> _Work instructions_: Copy the listing below in full, exactly as given.

*** Recorded data ***

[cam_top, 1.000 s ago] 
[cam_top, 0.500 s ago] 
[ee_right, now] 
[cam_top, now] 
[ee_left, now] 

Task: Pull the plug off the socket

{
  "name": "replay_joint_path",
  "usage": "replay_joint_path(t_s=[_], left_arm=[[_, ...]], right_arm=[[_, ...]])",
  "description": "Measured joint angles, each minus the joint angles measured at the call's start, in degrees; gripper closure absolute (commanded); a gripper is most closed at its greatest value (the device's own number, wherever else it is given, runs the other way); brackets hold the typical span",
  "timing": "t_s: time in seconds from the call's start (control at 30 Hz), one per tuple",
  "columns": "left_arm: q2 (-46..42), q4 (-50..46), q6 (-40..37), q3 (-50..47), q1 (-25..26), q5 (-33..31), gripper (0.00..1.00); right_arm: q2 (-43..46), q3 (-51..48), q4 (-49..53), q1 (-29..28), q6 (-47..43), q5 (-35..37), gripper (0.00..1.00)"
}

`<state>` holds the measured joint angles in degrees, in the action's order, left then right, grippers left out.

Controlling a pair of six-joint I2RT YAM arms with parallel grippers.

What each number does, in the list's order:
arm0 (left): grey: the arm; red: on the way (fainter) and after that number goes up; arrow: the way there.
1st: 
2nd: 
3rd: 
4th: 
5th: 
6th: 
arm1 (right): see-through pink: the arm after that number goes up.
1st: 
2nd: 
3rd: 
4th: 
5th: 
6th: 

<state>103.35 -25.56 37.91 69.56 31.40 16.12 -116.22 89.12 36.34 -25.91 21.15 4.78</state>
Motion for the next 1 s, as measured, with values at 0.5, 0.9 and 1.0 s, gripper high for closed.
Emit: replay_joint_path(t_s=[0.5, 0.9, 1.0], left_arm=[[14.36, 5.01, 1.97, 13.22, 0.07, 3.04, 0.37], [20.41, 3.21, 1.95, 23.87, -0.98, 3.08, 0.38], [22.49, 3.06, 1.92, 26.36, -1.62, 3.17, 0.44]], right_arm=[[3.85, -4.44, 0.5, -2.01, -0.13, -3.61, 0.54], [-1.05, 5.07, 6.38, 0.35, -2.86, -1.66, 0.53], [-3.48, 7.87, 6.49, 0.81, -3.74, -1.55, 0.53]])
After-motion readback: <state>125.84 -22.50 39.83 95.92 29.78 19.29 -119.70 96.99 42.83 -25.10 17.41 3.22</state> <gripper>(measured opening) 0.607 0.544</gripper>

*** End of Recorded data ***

> _Reply_:
[cam_top, 1.000 s ago] 
[cam_top, 0.500 s ago] 
[ee_right, now] 
[cam_top, now] 
[ee_left, now] 

Task: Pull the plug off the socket

{
  "name": "replay_joint_path",
  "usage": "replay_joint_path(t_s=[_], left_arm=[[_, ...]], right_arm=[[_, ...]])",
  "description": "Measured joint angles, each minus the joint angles measured at the call's start, in degrees; gripper closure absolute (commanded); a gripper is most closed at its greatest value (the device's own number, wherever else it is given, runs the other way); brackets hold the typical span",
  "timing": "t_s: time in seconds from the call's start (control at 30 Hz), one per tuple",
  "columns": "left_arm: q2 (-46..42), q4 (-50..46), q6 (-40..37), q3 (-50..47), q1 (-25..26), q5 (-33..31), gripper (0.00..1.00); right_arm: q2 (-43..46), q3 (-51..48), q4 (-49..53), q1 (-29..28), q6 (-47..43), q5 (-35..37), gripper (0.00..1.00)"
}

`<state>` holds the measured joint angles in degrees, in the action's order, left then right, grippers left out.

Controlling a pair of six-joint I2RT YAM arms with parallel grippers.

What each number does, in the list's order:
arm0 (left): grey: the arm; red: on the way (fainter) and after that number goes up; arrow: the way there.
1st: 
2nd: 
3rd: 
4th: 
5th: 
6th: 
arm1 (right): see-through pink: the arm after that number goes up.
1st: 
2nd: 
3rd: 
4th: 
5th: 
6th: 

<state>103.35 -25.56 37.91 69.56 31.40 16.12 -116.22 89.12 36.34 -25.91 21.15 4.78</state>
Motion for the next 1 s, as measured, with values at 0.5, 0.9 and 1.0 s, gripper high for closed.
Emit: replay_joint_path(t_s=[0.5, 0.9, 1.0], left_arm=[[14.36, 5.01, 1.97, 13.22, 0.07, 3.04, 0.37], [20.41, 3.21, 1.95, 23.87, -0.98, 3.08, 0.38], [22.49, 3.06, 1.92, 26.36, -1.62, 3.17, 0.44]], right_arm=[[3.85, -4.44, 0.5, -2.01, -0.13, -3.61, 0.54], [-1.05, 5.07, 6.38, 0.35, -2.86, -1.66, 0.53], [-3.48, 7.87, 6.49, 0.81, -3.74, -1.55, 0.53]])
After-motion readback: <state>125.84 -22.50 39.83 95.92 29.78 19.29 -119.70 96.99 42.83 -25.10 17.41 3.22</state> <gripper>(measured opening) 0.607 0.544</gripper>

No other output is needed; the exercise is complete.